• Task:
Lines with the word "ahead" are the answer; copy each of them from the data below.

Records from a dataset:

◇ ◇ ◇ ◇

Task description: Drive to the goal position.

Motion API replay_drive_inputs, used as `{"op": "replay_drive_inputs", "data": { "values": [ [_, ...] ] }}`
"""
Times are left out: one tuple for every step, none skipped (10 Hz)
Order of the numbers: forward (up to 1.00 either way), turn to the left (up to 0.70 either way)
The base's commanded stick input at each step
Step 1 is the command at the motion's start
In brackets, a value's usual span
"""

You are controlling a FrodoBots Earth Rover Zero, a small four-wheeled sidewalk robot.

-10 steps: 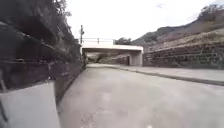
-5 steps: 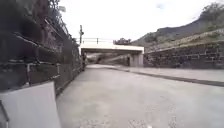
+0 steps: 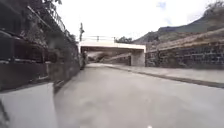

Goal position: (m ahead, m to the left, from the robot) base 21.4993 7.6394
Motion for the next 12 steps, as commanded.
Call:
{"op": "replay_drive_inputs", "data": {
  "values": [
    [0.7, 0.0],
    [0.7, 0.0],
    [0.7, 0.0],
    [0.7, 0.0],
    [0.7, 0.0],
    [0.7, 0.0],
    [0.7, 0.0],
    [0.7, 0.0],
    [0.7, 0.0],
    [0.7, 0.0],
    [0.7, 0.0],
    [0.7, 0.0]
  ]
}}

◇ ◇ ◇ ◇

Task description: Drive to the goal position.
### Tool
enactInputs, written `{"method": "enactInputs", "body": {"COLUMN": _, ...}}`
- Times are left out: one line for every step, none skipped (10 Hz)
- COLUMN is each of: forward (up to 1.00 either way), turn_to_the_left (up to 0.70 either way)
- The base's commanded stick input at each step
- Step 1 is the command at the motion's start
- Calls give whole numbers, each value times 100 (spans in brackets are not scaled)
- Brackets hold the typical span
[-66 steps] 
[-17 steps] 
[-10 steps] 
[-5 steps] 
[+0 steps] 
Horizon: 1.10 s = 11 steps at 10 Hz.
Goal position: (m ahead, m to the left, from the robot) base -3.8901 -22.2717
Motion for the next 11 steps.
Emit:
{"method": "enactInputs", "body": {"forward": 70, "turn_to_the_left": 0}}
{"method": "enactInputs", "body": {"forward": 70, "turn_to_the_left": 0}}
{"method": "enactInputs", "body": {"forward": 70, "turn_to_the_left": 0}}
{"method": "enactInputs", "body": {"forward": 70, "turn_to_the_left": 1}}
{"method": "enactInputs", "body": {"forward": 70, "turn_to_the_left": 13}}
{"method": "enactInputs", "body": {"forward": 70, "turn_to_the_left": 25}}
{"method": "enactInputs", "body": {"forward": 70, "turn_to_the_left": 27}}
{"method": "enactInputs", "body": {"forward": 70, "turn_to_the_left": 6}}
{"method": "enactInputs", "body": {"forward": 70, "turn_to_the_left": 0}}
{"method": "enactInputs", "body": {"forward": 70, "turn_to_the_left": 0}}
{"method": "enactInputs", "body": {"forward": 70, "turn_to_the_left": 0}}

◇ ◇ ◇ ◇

• Task result:
Goal position: (m ahead, m to the left, from the robot) base 21.4993 7.6394
Goal position: (m ahead, m to the left, from the robot) base -3.8901 -22.2717

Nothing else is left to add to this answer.